[Action item]:
Reproduction of part of the material below, pictures omitted: copy exactly, and only, the lines starting with the one with "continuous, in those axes" and going on through the one with "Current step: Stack".
=-=-=-=-=
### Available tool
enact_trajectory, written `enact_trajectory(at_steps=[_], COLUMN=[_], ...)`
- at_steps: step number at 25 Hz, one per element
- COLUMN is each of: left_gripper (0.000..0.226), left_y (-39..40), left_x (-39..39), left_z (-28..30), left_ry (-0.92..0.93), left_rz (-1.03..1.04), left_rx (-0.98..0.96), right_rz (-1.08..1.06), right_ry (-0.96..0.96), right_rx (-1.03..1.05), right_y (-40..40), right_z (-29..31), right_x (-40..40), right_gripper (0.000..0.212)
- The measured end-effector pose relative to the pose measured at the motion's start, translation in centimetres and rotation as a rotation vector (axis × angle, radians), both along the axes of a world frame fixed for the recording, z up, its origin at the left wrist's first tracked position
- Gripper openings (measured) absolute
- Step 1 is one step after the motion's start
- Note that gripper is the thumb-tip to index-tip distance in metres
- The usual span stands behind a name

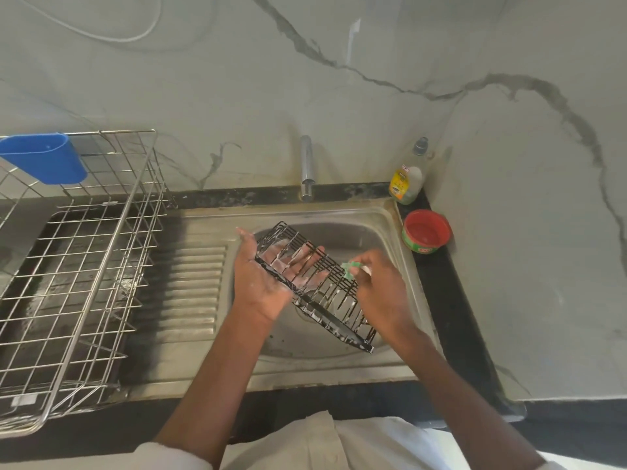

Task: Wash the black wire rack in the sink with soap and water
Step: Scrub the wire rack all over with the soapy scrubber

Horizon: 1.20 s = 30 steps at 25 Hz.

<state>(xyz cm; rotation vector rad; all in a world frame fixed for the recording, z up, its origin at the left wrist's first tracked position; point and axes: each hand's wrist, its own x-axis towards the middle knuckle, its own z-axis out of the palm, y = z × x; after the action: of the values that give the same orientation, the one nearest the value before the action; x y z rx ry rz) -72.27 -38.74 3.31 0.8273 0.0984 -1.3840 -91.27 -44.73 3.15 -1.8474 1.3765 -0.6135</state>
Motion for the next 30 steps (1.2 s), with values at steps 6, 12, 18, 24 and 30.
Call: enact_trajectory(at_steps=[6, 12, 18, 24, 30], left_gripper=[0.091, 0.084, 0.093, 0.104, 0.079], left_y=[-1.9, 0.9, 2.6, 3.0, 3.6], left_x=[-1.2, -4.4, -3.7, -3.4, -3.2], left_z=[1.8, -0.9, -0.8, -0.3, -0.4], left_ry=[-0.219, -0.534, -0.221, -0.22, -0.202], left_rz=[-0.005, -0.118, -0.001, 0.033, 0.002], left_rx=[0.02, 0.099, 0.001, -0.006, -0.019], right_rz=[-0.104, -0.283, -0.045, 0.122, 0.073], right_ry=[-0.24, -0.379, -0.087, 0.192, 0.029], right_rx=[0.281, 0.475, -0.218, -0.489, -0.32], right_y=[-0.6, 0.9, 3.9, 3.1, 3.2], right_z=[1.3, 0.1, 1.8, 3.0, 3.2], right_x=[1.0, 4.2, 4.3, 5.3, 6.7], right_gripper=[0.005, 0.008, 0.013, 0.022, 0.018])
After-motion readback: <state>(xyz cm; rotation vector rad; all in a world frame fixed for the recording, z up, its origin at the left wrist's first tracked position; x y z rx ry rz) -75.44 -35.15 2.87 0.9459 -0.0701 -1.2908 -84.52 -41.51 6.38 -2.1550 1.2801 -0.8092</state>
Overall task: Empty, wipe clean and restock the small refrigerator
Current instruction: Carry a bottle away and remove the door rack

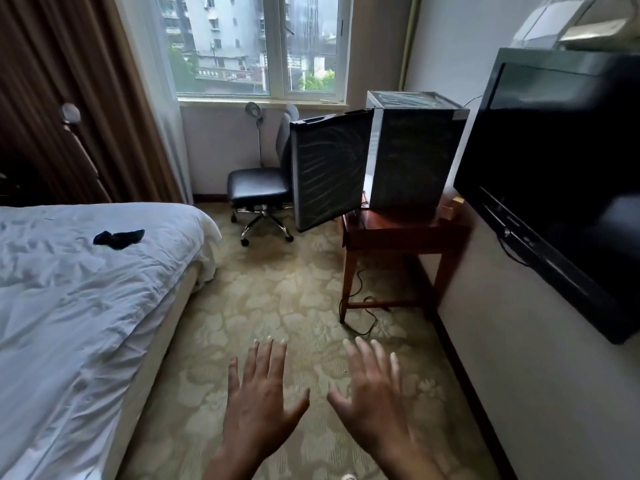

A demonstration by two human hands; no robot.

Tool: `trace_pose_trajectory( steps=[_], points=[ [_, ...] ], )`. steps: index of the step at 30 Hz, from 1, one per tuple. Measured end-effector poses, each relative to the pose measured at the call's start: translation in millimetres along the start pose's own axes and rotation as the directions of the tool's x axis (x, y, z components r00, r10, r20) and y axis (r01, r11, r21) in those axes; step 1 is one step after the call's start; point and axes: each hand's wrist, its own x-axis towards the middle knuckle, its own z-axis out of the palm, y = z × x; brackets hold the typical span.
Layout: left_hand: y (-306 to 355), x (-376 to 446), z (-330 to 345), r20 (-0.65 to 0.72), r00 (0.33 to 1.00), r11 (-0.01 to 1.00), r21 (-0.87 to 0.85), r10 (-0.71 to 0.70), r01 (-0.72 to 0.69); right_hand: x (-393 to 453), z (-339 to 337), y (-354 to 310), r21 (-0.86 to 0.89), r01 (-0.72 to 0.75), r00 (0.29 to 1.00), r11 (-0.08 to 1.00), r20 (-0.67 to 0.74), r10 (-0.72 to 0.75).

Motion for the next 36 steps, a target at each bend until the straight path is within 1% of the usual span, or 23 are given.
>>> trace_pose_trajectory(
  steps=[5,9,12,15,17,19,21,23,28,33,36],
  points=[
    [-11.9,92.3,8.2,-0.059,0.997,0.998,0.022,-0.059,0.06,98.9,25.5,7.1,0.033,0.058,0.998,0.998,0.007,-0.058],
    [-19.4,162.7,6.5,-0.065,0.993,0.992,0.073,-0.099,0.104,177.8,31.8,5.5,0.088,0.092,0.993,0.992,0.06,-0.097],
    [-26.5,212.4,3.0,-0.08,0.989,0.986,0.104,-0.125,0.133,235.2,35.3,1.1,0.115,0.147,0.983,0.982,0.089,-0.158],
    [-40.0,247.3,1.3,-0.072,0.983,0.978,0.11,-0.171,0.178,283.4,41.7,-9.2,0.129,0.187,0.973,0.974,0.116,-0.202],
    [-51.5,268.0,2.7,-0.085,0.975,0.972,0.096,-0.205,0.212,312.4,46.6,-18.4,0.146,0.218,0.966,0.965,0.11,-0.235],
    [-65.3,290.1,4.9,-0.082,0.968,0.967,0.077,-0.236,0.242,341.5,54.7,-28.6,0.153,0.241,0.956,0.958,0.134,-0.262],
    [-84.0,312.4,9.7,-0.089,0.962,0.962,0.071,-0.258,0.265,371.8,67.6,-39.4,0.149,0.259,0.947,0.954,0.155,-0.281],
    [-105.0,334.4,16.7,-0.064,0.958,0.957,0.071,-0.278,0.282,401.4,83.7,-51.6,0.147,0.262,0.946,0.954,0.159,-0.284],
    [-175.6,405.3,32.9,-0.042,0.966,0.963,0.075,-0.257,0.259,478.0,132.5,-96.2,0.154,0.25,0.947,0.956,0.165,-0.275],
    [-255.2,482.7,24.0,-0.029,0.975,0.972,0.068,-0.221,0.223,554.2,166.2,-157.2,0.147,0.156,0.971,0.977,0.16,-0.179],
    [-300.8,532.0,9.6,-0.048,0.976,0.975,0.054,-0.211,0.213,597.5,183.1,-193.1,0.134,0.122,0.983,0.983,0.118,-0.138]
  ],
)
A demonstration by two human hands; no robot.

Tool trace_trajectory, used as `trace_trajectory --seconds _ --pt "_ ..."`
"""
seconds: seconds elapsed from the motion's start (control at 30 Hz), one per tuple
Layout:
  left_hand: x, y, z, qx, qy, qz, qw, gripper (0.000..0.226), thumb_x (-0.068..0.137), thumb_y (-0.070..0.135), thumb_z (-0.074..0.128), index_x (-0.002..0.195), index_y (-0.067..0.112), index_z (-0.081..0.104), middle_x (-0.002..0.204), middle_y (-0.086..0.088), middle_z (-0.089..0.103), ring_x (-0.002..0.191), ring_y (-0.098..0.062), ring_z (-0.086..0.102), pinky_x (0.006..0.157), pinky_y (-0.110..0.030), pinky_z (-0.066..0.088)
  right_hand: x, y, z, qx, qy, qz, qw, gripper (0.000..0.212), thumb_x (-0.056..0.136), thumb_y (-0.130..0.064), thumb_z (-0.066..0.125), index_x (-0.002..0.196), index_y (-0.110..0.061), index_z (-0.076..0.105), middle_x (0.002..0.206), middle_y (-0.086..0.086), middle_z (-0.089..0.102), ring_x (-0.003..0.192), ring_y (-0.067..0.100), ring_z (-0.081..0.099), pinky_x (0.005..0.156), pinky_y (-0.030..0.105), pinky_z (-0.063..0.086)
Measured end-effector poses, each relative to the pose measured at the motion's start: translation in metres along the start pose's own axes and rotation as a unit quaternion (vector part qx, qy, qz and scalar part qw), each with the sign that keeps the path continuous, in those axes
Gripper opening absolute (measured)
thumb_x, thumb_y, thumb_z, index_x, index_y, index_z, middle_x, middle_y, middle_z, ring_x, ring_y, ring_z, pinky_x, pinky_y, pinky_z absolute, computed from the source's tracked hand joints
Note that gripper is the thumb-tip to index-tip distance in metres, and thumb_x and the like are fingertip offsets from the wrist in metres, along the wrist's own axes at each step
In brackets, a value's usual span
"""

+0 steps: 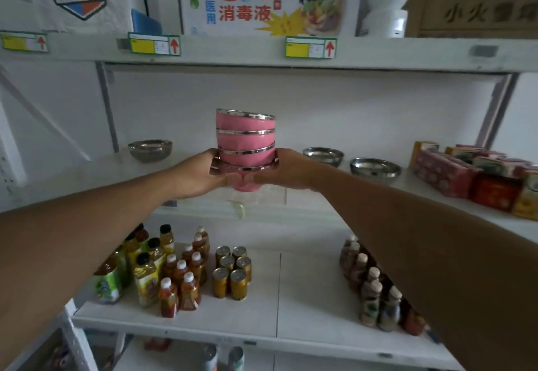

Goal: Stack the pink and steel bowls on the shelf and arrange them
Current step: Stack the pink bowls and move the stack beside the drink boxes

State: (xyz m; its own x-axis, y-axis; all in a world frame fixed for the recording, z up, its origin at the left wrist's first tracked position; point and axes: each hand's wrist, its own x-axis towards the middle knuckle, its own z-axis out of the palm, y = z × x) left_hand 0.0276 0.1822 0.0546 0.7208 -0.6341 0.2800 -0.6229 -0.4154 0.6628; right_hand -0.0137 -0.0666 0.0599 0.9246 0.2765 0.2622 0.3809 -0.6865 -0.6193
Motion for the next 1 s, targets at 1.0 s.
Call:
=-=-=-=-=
[Exercise solution]:
Measured end-effector poses, each relative to the pose measured at the motion's start: translation in metres along the start pose's own axes and rotation as a unit quaternion (vector part qx, qy, qz and scalar part qw), each with the sign that keeps the path continuous, in those axes
Gripper opening absolute (measured)
thumb_x, thumb_y, thumb_z, index_x, index_y, index_z, middle_x, middle_y, middle_z, ring_x, ring_y, ring_z, pinky_x, pinky_y, pinky_z absolute, computed from the source's tracked hand joints
Note that gripper is the thumb-tip to index-tip distance in metres, and thumb_x and the like are fingertip offsets from the wrist in metres, along the wrist's own axes at each step
In brackets, a value's usual span
"""

+0 steps: 

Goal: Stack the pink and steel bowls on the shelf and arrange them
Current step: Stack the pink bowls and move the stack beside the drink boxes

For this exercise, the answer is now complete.